Lorica (CS)
Introduzione Affaccia sul lago Arvo, dista a soli 14 Km da San Giovanni in Fiore, ai piedi del monte Botte Donato. Il centro offre al visitatore l'opportunità di immergersi nella montagna in un’atmosfera quasi incantata, ricca di suggestivi paesaggi. Si estendono lungo il lago, incorniciando l'abitato, stupendi boschi di pino laricio, tipici del territorio. Lorica si presenta al visitatore incastonata nella montagna.

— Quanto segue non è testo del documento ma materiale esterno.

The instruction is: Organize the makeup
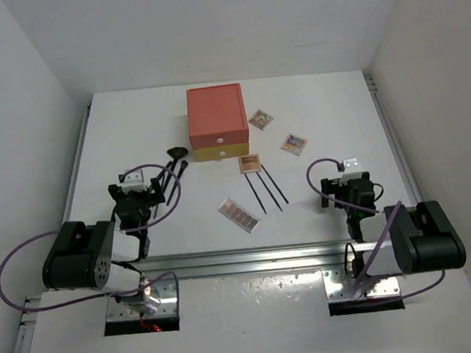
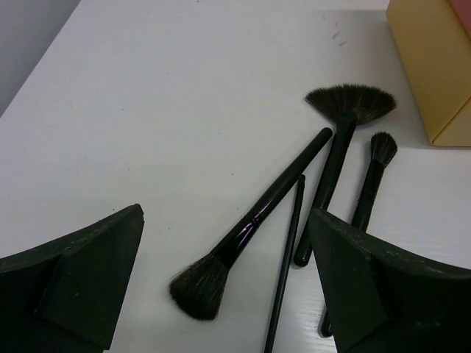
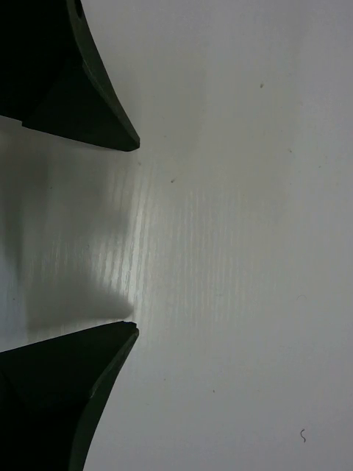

E’ una perla incontaminata, ma nello stesso tempo attrezzata di negozi ed alberghi, nonché di infrastrutture sportive. D’estate, a volte, è in funzione un elicottero che effettua voli ricognitivi di indubbio valore paesaggistico.
Montagna Lorica si trova alle pendici del monte più alto della Sila, il Botte Donato (1928 metri slm), dove regna il faggio secolare. E' possibile raggiungere la sommità del rilievo attraverso una funivia che parte da passo Cavaliere. Giunti sulla vetta, è possibile scendere sciando sulle piste innevate. Recentemente è stata installata nel Complesso del Cavaliere anche una pista di bob artificiale lunga circa 1000 metri. Il modernissimo impianto, costruito secondo i più severi criteri di sicurezza, è aperto tutto l'anno. L’area era nell'Ottocento rifugio per i briganti. A tal proposito da vedere sono, nei pressi di Lorica, una serie di “Torri” anticamente abitate dai guardiani dei terreni, dotate di ponte levatoio e feritoie difensive contro i briganti. Si trovano vicino al torrente Coppo, a Cavaliere, a Mellaro, presso il torente Fiego, al passo di Carlomagno ed a Grimoli, località che prende il nome dall'omonimo brigante.
Mangiare Oltre alla ricca produzione di formaggi, di insaccati degna di nota è la produzione di funghi. Come in Sila, pochi luoghi al mondo offrono una varietà di funghi durante tutto l'anno. Questa caratteristica influenza la cucina del luogo, dando origine a prelibate ricette. A maggio da assaggiare sono le "spugnole" (marroccu'), che vengono cotte in spezzatino con la carne di capra o nel ragù. Altra varietà di funghi sono i "sillu" o porcini, perfetti con i timballi di riso e la carne al sugo. Sul finire dell'Estate compaiono sui monti i "vavusi", che si possono assaggiare soffritti coi peperoni. Una specialità della Sila sono i Lactarius deliciosus, detto "rossito", arrostiti sulla brace con aglio e pancetta.
Come arrivare In auto
Sulla A3, da qualunque senso di marcia si provenga, uscire a Cosenza ed immettersi sulla S.S.107 Silana (Cosenza-Crotone), procedere sulla statale fino a raggiungere il bivio Lorica (San Nicola) e proseguire 10 km.
In treno
La stazione ferroviaria più vicina è quella di Cosenza, che dista poco meno di 50 km. Sono presenti alcuni collegamenti con autobus.
In aereo
Dall’aeroporto di Lamezia 90 km: prendere l'autostrada A3 in direzione nord fino a Cosenza, da qui immettersi sulla s.s. 107 Silana fino a raggiungere il bivio Lorica (San Nicola) e proseguire 10 km.
Dall’aeroporto di Crotone 65 km: immettersi sulla S.S. 106 in direzione Taranto, sino all’incrocio con la S.S. 107 Silana, che si imbocca sino all’uscita di Lorica. Si prosegue per altri 15 km e si è sul posto.